- Work to complete -
Determine how many lines of the listing below include the string "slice". Output the number and nothing more.
[Records to process — start]
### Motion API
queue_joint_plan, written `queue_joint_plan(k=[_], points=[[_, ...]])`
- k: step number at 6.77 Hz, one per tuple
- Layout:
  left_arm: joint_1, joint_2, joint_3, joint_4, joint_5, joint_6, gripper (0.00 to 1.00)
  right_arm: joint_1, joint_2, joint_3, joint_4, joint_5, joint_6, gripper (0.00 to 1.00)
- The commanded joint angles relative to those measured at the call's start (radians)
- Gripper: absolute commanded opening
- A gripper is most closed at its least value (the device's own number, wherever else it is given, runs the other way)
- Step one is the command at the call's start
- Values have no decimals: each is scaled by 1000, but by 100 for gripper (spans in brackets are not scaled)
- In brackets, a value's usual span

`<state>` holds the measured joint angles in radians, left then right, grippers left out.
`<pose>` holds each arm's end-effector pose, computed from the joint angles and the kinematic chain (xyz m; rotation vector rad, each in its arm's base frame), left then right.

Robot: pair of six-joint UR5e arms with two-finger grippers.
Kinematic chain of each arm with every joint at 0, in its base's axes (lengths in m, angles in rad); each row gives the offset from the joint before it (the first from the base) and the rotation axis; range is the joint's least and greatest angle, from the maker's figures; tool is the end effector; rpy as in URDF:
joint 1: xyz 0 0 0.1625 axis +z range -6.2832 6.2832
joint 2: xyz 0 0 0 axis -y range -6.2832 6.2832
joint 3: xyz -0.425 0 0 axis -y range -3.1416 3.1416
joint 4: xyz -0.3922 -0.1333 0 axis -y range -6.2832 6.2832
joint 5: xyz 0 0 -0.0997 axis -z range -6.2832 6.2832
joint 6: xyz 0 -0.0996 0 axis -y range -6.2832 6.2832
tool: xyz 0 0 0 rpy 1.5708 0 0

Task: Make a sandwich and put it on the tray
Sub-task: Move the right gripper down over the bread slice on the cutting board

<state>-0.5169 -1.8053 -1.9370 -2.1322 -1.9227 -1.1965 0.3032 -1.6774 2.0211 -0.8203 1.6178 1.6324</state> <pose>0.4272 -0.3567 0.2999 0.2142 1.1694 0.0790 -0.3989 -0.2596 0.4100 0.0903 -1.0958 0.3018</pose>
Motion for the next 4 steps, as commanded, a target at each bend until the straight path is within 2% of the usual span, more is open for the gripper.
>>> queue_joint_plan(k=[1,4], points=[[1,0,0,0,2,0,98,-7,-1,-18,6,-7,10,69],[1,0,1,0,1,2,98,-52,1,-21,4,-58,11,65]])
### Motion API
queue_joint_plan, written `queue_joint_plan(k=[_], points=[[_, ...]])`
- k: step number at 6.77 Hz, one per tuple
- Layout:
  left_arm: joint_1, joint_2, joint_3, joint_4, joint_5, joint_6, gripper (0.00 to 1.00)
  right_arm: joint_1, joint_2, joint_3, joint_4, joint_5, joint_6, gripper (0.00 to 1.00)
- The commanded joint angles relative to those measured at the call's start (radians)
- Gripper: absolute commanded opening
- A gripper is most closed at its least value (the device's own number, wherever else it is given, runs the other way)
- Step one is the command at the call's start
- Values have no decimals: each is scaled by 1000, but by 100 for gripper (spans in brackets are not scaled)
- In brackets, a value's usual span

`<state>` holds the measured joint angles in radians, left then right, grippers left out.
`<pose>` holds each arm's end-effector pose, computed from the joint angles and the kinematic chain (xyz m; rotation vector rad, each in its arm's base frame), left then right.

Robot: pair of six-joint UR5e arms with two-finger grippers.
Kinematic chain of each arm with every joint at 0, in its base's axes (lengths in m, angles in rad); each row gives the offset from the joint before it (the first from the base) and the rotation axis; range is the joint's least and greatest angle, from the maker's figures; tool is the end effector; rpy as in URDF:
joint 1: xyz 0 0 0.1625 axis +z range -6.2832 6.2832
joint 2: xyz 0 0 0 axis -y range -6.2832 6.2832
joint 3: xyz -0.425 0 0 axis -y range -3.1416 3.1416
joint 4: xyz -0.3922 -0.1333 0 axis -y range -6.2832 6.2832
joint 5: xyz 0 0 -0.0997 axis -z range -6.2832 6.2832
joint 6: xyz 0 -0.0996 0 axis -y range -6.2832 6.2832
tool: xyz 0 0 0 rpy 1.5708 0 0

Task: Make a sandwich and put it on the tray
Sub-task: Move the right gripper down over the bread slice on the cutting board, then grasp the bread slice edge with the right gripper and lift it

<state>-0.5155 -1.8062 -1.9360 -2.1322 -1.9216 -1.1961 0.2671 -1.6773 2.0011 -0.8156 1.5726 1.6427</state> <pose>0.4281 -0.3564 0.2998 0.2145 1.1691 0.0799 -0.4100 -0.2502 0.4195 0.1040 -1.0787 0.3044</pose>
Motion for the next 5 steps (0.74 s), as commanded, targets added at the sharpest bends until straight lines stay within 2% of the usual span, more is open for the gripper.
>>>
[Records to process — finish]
- Output for this task -
2